1 Month before the yard sale
Make sure to put together a listing to capture the attention of potential buyers. If you have a community sale, make sure to get on the map. I reached out several months ago to make sure I didn’t miss the cutoff date. We live in a rural area, so it is especially important, so you get the traffic necessary to move your items.
As the family worked on de-cluttering their own spaces, we stacked up those items we wanted to sell in one area (it’s okay, it is only temporary)
1 Week before the yard sale
Check the weather forecast, the last time we had a yard sale it rained, and we had to bring everything inside.
We decided that because of our experience last time with our yard sale that we would plan a layout to include both our outside space and inside our living space. In the event that it starts to rain, all the clothing will already be inside, and what is outside is in totes that are pre-marked that we can grab quickly.
We wanted to leave enough outside to generate traffic.
Pre-price out everything and put in appropriate bins/bags. With exception to items that sit outside (create your signs or tags to apply on the day of sale).
Purchase your garage sale signs.
Make sure you have a stock of plastic bags (if not-start collecting)
1 Day before the yard sale
Get ample change (we kept everything at $0.25 increments to keep it simple).
Set up the tables.
What to do after the garage sale
You will have stuff left over. So what are your choices on what to do with what is left? Well… you could donate it, or run another garage sale. I try to sell select items on Facebook buy/sell/trade pages, Let Go,Offer Up, or of course eBay. I am sure that there are plenty of other options and apps that you can sell your items on as well.

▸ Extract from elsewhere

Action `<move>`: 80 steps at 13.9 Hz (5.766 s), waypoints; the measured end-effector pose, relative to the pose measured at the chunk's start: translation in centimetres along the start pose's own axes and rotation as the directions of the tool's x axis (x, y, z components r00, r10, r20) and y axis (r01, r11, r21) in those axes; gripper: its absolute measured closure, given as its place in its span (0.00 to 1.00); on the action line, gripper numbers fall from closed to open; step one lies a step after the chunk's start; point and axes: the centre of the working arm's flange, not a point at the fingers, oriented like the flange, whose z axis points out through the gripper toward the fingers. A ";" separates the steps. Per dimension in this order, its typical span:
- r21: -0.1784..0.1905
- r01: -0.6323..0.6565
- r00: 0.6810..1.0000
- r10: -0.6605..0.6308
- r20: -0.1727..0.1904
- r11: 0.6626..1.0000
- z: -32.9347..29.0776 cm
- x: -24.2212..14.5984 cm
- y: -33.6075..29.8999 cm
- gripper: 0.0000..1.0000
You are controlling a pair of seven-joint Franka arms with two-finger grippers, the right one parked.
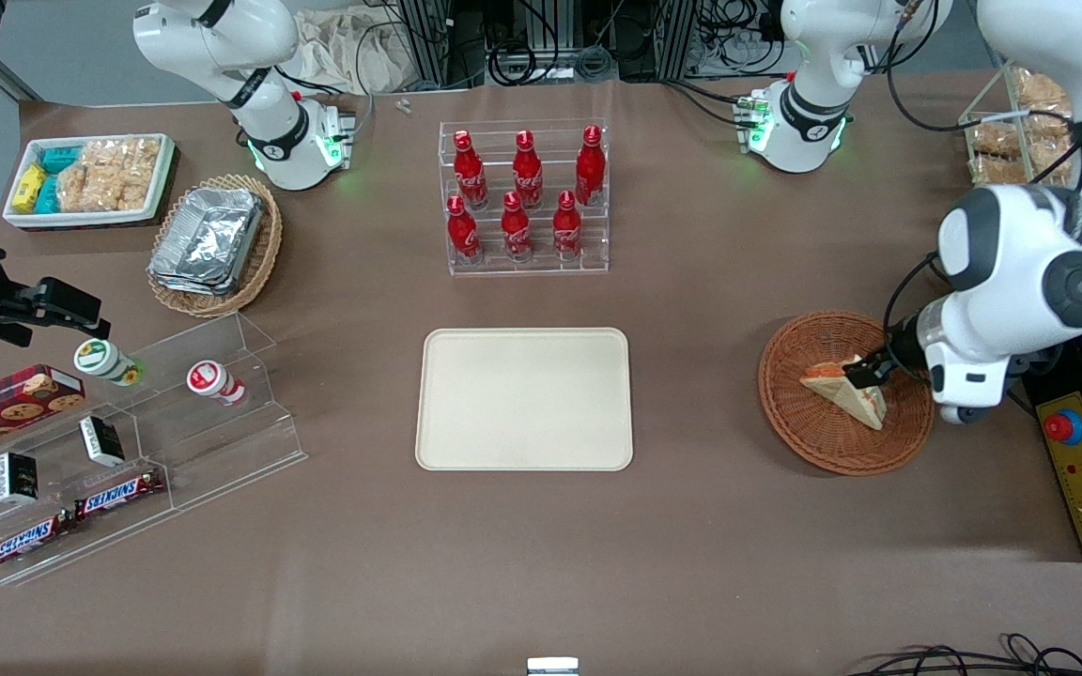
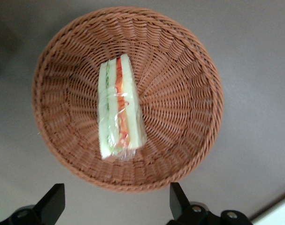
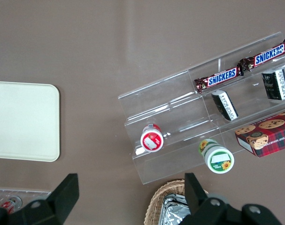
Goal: Place sandwich from basket to tray
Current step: 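Lower the left gripper and close it on the triangular sandwich, then lift the sandwich up out of the basket with the left gripper, then carry the sandwich over the white tray and lower it, then open the left gripper to release the sandwich and raise it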
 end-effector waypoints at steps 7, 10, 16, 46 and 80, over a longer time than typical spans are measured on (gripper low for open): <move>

The benefits to donating everything that is left is that you immediately are able to free up that space. When you choose any of the other options, you will be adding time and responsibility to your plate, but sometimes the payoff is totally worth it. For example: if you have a bunch of one size of clothing, sell it as a group of clothing vs. individual items. This way you don’t have to arrange several meets. It is really whatever suits your personal situation. Whatever you choose, I wish you all the luck!